We can't always choose the air we breathe, but we can choose supplements that protect us from air pollution. [Photo: Bigstock]

B vitamins protect against air pollution

16 March, 2017

Natural Health News — B vitamins, such as folic acid and vitamins B6 and B12, may play an important role in reducing genetic damage caused by air pollution.

Specifically the vitamins worked to protect the epigenome, the multitude of chemical compounds that carry instructions for how our various genes should function. The epigenome dynamically responds to the environment. Disruption in the epigenome can lead to problems such as heart disease autoimmune and neurological diseases and cancer.

The small, placebo-controlled trial recruited 10 people, ages 18 to 60 years, from the University of Toronto campus and surrounding area. All participants were required to be healthy non-smokers and not taking any medicines or vitamin supplements.

The trial had three phases. The volunteers were initially exposed to clean air and given a placebo to check their baseline responses.

The group then took another placebo for four weeks before being exposed to heavily polluted air from downtown Toronto, where an estimated 1,000 cars pass every hour.

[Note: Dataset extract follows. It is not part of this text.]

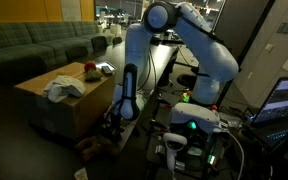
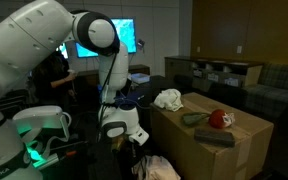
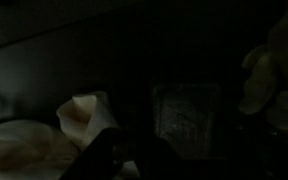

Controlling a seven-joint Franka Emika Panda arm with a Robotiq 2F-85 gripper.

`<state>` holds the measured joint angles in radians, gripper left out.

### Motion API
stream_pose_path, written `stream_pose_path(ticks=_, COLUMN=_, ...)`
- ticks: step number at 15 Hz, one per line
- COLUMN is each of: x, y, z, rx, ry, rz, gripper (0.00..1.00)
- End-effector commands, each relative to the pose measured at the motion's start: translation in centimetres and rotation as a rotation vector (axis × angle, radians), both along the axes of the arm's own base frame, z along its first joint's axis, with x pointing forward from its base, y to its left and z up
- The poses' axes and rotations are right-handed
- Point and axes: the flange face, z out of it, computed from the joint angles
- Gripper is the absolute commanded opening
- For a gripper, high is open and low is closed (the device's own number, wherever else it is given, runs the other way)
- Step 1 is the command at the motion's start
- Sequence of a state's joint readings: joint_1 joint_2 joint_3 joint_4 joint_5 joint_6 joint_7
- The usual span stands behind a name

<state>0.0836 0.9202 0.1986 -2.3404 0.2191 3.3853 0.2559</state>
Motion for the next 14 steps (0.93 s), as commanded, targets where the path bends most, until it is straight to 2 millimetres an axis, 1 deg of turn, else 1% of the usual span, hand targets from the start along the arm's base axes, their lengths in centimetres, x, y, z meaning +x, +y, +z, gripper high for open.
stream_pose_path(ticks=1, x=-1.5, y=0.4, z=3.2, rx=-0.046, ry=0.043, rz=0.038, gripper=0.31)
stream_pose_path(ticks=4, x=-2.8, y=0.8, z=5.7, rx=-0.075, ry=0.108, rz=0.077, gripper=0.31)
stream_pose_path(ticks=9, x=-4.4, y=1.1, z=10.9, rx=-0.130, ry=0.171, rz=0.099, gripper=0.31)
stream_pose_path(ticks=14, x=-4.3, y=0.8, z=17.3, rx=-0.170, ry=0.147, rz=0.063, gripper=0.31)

The polluted air was delivered to the volunteers through an “oxygen type” face mask.

What you need to know

» City dwellers find it hard to avoid air pollution – and, because air pollution can cause damage on a genetic level, the effect on health over a lifetime can be devastating.

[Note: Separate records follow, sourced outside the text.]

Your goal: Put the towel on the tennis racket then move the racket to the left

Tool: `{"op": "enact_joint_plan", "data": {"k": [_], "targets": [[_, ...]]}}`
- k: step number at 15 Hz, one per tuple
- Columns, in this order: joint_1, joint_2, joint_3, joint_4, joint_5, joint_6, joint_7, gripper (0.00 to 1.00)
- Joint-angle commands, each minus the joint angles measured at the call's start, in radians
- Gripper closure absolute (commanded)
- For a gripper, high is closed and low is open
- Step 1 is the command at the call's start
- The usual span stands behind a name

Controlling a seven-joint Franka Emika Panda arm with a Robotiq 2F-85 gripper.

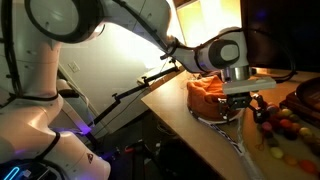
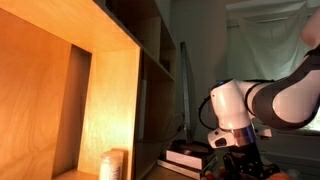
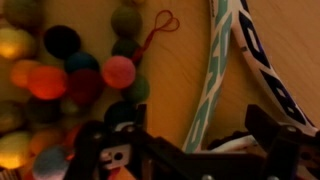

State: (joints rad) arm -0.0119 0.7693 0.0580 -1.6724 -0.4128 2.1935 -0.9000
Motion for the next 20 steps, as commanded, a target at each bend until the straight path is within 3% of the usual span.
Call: {"op": "enact_joint_plan", "data": {"k": [1, 8, 18, 20], "targets": [[-0.007, 0.000, 0.007, -0.025, -0.025, 0.075, -0.094, 0.00], [0.001, 0.010, -0.004, -0.042, -0.026, 0.135, -0.203, 0.00], [0.026, 0.013, -0.029, -0.046, -0.062, 0.151, -0.168, 0.00], [0.040, 0.019, -0.042, -0.038, -0.071, 0.146, -0.138, 0.26]]}}
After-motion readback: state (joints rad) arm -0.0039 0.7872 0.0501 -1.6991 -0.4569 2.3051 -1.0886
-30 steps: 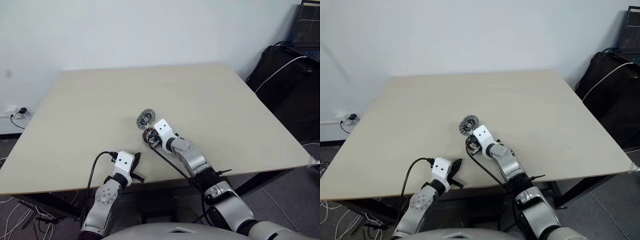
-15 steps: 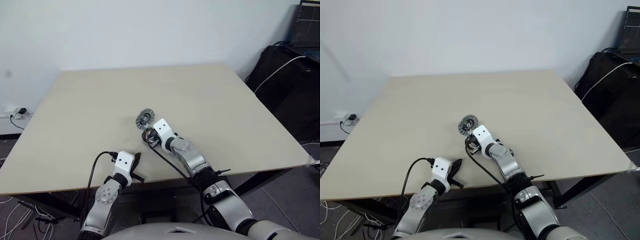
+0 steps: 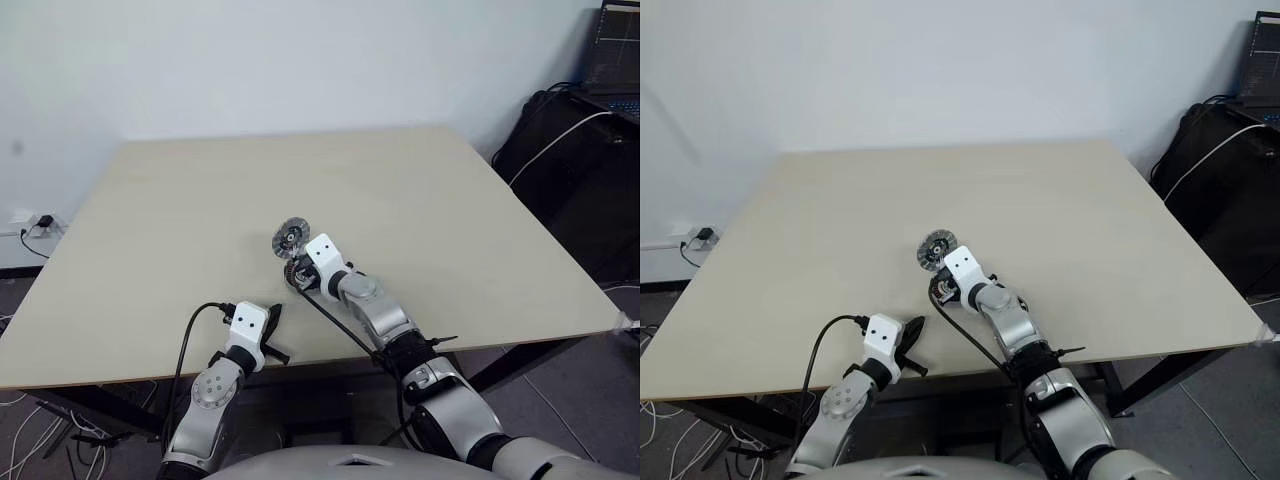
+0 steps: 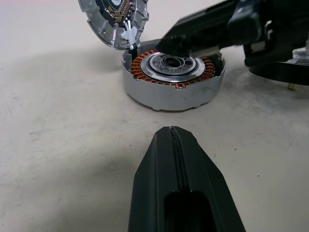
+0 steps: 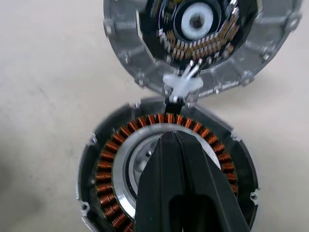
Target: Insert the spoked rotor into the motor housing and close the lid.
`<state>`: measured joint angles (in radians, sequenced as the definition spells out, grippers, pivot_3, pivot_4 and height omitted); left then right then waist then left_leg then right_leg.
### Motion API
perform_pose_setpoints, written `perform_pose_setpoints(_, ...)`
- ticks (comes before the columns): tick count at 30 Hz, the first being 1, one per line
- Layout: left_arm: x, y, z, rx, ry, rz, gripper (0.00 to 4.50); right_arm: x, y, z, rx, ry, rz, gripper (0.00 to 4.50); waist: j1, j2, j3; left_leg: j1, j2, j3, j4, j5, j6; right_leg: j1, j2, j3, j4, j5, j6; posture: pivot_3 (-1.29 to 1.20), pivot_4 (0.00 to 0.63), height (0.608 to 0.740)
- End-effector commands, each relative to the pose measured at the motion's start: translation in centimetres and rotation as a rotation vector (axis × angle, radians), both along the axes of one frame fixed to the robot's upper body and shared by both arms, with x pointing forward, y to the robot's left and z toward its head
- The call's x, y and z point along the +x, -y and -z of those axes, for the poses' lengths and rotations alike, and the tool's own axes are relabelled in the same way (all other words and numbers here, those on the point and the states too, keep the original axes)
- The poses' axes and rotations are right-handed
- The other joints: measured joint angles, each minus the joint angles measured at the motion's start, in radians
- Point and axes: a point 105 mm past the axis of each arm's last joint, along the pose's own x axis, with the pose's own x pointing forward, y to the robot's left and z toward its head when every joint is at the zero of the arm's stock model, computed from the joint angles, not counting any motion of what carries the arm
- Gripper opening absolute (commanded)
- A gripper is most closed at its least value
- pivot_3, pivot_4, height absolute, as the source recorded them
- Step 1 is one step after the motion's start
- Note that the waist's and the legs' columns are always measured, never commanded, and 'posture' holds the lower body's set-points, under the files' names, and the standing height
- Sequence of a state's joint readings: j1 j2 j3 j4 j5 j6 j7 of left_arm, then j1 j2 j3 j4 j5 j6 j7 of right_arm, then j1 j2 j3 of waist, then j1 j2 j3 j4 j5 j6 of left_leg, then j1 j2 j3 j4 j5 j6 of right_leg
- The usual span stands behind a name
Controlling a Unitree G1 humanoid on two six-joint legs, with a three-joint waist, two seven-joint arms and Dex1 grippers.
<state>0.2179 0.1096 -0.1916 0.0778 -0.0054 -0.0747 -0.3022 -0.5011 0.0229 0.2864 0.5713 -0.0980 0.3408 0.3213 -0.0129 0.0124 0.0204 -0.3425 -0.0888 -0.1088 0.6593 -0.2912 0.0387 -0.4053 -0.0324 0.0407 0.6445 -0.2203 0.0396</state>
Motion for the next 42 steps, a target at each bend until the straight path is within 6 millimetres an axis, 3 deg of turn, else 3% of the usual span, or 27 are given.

» A new study has shown that supplementing with vitamin B could help mitigate some of the damage to health

» The researchers found that a daily combination of folic acid, B6 and B12 greatly diminished the negative impact that tiny particles called PM 2.5 have on the heart.

In the third phase the volunteers were again exposed of pollution but  with each volunteer also took a B vitamin supplement daily – made up of 2.5 mg of folic acid, 50 mg of vitamin B6, and 1 mg of vitamin B12.

Blood samples were then collected and tested for B vitamin levels as well as markers for inflammation.

Protection for the heart

Results published in the Proceedings of the National Academy of Sciences, showed that B-vitamin supplementation diminished – by  28-76% – the acute effects of tiny particles called PM2.5, one of the most prominent air pollutants, on cardiac autonomic dysfunction (symptoms of which include dizziness  and fainting upon standing up as well as poor heart rate variability) and inflammatory markers.

The study results suggest that supplementation could be a helpful preventive intervention said lead researcher Andrea Baccarelli, MD, PhD, of Columbia University’s Mailman School of Public Health in New York City.

“Because of the central role of epigenetic modifications in mediating environmental effects, our findings could very possibly be extended to other toxicants and environmental diseases,”

“While emission control and regulation is the backbone of prevention, high exposures are, unfortunately, the rule still in many megacities throughout the world. As individuals, we have limited options to protect ourselves against air pollution,” he said.

He called for future studies – especially in heavily polluted areas – in order to validate the findings, and develop preventive interventions using B vitamins to contain the health effects of air pollution.